L'hôpital Ibn-Sina d'Annaba paralysé par un sit-in



A l'hôpital Ibn-Sina d'Annaba, il a fallu de peu pour que la situation dégénère en premier conflit socioprofessionnel au lendemain du départ de Djamel Ould Abbès, ministre de la Santé, de la Population et de la Réforme hospitalière et l'installation de son successeur.
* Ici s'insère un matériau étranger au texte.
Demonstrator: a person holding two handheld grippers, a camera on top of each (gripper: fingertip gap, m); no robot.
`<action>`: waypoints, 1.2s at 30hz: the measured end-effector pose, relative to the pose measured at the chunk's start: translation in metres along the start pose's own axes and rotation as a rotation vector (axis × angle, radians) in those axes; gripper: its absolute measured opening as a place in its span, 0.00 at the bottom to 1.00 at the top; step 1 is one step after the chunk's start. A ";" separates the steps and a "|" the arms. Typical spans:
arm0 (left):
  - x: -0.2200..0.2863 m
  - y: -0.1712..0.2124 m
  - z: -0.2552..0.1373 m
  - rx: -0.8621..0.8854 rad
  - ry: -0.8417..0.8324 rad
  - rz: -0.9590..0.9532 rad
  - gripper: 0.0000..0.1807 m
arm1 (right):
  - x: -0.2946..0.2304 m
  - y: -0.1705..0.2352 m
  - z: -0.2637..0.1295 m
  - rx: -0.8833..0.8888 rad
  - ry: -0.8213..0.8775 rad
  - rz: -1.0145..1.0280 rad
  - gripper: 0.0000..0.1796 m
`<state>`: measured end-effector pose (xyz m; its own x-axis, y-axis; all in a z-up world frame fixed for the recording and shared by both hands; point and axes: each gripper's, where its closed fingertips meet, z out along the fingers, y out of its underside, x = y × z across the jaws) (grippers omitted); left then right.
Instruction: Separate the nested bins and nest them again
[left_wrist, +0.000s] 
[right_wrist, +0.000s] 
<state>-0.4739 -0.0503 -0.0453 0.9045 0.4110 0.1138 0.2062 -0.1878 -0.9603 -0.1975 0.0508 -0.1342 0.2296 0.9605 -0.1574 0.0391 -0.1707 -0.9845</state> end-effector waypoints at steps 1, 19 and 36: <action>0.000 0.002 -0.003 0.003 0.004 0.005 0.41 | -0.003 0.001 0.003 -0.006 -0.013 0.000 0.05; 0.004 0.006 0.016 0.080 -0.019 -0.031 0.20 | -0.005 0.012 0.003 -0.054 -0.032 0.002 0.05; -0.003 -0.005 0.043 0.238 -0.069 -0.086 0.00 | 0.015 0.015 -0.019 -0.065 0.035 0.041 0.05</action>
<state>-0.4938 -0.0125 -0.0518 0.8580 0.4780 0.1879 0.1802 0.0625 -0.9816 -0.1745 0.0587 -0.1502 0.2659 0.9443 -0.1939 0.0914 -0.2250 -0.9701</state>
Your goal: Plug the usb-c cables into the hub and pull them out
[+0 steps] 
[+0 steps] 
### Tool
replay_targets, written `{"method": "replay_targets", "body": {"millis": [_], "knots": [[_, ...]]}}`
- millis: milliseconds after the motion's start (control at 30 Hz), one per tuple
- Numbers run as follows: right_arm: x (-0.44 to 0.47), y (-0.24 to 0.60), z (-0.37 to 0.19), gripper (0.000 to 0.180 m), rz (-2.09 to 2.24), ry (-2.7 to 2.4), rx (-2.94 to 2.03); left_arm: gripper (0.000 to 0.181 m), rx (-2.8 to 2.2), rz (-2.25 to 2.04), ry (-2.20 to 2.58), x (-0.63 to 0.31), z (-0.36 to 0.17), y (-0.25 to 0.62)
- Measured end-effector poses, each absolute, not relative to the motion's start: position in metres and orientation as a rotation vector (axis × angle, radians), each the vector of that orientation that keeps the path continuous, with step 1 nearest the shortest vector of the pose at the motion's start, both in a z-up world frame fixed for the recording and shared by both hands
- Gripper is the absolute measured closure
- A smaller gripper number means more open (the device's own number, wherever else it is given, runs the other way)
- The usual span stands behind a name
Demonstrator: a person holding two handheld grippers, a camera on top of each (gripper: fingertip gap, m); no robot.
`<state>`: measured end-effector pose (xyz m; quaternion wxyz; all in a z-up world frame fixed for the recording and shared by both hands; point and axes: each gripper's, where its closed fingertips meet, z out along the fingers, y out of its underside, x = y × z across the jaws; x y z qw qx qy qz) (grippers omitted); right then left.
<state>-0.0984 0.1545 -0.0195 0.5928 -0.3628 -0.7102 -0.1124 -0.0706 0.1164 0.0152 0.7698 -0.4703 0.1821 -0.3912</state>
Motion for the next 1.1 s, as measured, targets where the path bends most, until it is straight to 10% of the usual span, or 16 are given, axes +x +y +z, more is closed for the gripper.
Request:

Telle est l'interprétation que beaucoup ont donnée hier au mouvement de colère du corps médical en poste dans cet établissement, un des plus importants établissements de santé à l'Est du pays. Un mouvement qui trouve sa justification dans les nombreuses agressions et tentatives d'agression dont sont presque quotidiennement victimes les praticiens des deux sexes, particulièrement ceux de garde au niveau du service des urgences mis au contact direct des accompagnateurs de malades. Survenue il y a quelques jours sur un médecin femme résidente en cardiologie, une de ces agressions semble être la goutte qui a fait déborder le vase trop plein. Lundi dernier, ils avaient pratiquement paralysé toutes les activités médicales et paramédicales en provoquant un sit-in devant le siège de la direction de l'hôpital Ibn Sina. La situation s'est décantée en début d'après-midi non sans que les médecins protestataires n'aient exprimé leur intention d'étendre leur mouvement aux autres unités de santé au cas, où leur tutelle ne réagirait pas à l'effet de mettre un terme aux agressions dont ils sont constamment les premières victimes. Il faut dire qu'à Annaba, les agressions des praticiens dans l'exercice de leurs fonctions sont devenues courantes du fait de l'absence de toute réaction des autorités compétentes pour y mettre un terme, notamment au niveau des urgences des différents établissements hospitaliers et de santé où des délinquants et autres malfrats munis d'armes blanches se présentent. Si certains veulent imposer leur diktat pour faire passer en toute priorité un de leurs proches devant plusieurs autres malades évacués dans un état de gravité extrême, d'autres se présentent avec la détermination de tuer un ou plusieurs protagonistes admis en urgence. Face à cette situation, combien de fois les policiers en faction ont été contraints de faire appel à des renforts pour imposer aux délinquants et autres criminels de prendre la fuite.